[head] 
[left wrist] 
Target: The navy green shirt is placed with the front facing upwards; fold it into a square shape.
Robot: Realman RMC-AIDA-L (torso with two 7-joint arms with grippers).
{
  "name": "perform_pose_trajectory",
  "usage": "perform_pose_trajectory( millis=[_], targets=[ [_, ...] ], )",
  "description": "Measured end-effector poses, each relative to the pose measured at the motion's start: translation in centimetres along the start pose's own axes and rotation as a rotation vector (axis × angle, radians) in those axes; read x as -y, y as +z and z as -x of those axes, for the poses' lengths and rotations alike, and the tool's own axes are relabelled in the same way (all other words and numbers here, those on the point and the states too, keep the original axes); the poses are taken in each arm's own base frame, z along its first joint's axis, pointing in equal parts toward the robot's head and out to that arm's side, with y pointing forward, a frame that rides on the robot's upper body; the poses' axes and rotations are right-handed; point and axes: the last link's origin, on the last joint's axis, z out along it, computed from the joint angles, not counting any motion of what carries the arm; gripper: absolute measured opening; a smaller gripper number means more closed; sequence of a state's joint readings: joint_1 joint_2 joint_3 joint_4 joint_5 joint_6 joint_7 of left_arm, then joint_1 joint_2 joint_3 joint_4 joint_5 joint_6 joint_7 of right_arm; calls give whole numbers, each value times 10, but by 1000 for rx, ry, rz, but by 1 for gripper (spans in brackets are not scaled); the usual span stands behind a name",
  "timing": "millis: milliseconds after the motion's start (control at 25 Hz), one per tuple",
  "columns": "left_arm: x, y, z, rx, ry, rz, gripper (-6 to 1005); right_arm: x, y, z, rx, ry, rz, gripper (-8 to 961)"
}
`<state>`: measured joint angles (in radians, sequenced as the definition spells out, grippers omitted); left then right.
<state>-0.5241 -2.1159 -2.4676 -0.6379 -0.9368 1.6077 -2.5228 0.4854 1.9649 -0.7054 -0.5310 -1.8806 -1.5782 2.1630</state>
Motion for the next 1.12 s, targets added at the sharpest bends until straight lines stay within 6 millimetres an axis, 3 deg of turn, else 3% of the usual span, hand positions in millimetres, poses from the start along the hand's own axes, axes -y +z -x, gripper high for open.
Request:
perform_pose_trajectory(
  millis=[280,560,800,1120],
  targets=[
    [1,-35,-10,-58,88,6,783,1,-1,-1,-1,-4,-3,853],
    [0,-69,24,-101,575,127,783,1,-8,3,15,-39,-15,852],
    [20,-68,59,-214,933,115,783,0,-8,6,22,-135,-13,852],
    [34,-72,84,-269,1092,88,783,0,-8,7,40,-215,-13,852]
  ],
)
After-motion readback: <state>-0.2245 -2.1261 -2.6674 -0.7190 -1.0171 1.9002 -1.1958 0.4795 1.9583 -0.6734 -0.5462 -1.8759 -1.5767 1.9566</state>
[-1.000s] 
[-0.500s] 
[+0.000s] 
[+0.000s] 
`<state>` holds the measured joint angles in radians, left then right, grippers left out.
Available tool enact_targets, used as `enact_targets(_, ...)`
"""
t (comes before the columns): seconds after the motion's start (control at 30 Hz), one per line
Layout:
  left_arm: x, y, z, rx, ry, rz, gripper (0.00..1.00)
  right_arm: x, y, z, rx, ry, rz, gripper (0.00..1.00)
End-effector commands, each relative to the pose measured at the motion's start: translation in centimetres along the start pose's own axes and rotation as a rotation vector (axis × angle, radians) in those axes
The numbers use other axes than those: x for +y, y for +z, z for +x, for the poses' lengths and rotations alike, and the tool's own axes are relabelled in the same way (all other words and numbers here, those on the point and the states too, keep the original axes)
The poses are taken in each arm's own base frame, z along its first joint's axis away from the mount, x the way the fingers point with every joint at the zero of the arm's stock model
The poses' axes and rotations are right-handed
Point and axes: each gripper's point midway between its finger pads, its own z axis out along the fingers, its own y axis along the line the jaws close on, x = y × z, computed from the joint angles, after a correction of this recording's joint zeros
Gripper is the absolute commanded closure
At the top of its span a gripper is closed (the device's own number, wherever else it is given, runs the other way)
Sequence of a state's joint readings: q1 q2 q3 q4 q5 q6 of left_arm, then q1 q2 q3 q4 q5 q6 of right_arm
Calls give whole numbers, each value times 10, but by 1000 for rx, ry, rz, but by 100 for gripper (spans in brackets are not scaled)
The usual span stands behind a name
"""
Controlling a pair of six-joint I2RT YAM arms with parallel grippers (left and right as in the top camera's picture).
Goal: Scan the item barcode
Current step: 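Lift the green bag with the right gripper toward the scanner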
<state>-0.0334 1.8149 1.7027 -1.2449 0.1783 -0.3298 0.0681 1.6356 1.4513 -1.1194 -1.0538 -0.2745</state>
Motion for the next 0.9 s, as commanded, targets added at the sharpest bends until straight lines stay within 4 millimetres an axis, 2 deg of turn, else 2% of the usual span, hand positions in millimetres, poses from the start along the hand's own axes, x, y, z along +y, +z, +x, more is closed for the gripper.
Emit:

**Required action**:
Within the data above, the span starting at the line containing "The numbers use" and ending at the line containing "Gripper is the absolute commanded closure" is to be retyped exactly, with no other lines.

**Response for this exercise**:
The numbers use other axes than those: x for +y, y for +z, z for +x, for the poses' lengths and rotations alike, and the tool's own axes are relabelled in the same way (all other words and numbers here, those on the point and the states too, keep the original axes)
The poses are taken in each arm's own base frame, z along its first joint's axis away from the mount, x the way the fingers point with every joint at the zero of the arm's stock model
The poses' axes and rotations are right-handed
Point and axes: each gripper's point midway between its finger pads, its own z axis out along the fingers, its own y axis along the line the jaws close on, x = y × z, computed from the joint angles, after a correction of this recording's joint zeros
Gripper is the absolute commanded closure

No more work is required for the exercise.